HPC – The Computational Foundation of Deep Learning


In this video from the 2016 Stanford HPC Conference, Brian Catanzaro from Baidu presents: HPC – The Computational Foundation of Deep Learning.

“During the past few years, Deep Learning has made incredible progress towards solving many previously difficult Artificial Intelligence tasks. Although the techniques behind deep learning have been studied for decades, they rely on large datasets and large computational resources, and so have only recently become practical for many problems. Training deep neural networks is very computationally intensive: training one of our models takes tens of exaflops of work, and so HPC techniques are key to creating these models. As in other fields, progress in artificial intelligence is iterative, building on previous ideas.

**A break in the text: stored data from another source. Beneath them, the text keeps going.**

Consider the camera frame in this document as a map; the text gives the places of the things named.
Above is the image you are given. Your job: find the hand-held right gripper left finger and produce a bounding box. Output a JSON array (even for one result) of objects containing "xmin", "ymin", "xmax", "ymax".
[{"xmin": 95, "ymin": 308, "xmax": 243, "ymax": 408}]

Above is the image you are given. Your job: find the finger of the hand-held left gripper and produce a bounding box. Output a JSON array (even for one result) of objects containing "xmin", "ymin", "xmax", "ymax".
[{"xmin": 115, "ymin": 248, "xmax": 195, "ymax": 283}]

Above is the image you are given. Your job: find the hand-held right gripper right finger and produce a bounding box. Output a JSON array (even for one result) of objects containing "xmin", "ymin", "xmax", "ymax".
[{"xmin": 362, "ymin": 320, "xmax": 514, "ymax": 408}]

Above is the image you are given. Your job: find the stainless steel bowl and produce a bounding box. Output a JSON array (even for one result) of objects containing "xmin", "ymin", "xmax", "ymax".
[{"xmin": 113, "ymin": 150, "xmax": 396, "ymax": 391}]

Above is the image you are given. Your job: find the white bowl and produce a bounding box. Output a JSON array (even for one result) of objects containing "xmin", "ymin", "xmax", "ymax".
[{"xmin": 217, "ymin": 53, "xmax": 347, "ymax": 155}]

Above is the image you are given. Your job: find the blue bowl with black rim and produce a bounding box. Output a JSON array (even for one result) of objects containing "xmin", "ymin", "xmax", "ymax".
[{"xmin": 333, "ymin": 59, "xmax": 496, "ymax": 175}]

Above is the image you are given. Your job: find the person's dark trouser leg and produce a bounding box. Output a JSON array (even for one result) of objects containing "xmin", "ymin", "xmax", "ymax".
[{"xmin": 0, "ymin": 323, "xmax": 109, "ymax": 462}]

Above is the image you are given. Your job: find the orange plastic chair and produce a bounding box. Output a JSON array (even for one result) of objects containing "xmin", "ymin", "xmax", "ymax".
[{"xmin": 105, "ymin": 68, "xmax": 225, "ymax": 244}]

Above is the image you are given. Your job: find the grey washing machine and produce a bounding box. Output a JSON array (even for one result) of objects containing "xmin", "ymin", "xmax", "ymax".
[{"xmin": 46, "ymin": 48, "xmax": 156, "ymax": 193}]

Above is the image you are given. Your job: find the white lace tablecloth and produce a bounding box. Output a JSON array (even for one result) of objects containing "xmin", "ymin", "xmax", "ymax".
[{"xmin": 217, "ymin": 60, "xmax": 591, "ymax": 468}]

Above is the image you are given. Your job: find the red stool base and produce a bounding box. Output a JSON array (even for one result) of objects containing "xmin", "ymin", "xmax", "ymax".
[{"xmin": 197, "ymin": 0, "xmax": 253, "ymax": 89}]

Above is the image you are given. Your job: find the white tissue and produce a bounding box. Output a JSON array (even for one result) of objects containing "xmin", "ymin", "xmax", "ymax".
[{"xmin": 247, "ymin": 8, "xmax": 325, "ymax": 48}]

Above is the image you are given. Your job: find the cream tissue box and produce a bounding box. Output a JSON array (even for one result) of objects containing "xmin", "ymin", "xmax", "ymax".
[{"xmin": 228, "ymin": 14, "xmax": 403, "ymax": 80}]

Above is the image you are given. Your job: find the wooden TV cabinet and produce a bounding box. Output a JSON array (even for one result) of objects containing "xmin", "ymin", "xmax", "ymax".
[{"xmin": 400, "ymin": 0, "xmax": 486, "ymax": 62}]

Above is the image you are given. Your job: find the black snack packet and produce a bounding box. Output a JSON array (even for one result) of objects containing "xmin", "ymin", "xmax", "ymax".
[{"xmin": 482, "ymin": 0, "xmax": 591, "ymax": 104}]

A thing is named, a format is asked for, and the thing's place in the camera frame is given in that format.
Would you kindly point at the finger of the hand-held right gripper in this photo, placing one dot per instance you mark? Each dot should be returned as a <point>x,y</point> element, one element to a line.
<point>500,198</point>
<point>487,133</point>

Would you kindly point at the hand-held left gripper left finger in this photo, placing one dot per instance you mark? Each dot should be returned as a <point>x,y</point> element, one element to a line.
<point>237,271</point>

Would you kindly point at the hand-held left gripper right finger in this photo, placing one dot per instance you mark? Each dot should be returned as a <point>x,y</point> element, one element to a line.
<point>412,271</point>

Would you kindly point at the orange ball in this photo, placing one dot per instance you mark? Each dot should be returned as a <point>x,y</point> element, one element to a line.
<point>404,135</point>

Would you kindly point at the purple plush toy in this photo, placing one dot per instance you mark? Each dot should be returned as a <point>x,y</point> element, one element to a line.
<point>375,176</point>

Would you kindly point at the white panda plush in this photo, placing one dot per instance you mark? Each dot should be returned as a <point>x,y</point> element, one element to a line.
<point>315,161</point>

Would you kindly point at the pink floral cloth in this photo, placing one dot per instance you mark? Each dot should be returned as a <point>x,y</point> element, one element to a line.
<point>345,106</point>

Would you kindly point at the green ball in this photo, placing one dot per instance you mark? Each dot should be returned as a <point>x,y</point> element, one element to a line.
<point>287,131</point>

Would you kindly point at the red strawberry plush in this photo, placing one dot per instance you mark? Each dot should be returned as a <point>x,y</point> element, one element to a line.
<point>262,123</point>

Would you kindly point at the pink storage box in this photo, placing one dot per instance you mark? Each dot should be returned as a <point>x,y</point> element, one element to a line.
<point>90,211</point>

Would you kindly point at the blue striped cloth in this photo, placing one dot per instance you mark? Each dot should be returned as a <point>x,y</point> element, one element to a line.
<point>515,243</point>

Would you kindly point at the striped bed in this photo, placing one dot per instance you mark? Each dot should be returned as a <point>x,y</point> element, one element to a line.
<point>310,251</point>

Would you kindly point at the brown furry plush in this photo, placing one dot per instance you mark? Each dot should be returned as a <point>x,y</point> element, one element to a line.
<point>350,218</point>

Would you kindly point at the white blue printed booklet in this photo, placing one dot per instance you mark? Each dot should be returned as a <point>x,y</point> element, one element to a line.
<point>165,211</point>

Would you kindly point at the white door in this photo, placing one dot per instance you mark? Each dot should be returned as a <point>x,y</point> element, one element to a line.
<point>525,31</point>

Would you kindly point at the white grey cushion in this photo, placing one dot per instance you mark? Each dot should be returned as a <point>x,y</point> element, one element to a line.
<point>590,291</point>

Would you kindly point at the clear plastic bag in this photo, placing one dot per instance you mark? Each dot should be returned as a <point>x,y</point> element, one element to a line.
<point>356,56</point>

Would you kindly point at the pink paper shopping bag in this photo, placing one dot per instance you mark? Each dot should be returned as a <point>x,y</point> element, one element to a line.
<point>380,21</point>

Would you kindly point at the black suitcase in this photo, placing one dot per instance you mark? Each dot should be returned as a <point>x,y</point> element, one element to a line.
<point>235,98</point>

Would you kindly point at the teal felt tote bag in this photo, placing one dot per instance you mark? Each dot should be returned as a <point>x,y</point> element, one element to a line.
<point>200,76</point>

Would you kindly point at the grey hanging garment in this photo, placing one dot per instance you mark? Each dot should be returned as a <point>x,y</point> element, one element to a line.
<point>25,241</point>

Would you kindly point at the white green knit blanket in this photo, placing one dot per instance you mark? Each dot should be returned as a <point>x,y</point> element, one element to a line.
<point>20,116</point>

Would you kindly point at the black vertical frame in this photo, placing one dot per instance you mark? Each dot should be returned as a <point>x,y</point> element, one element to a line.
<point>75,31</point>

This means that the turnaround time in training one of our models is a key bottleneck to progress in AI: the quicker we can realize an idea as a trainable model, train it on a large dataset, and test it, the quicker we find ways of improving our models. Accordingly, we care a great deal about scaling our model training, and in particular, we need to strongly scale the training process. In this talk, I will discuss the key insights that make deep learning work for many problems, describe the training problem, and detail our use of standard HPC techniques to allow us to rapidly iterate on our models. I will explain how HPC ideas are becoming increasingly central to progress in AI. I will also show several examples of how deep learning is helping us solve difficult AI problems.”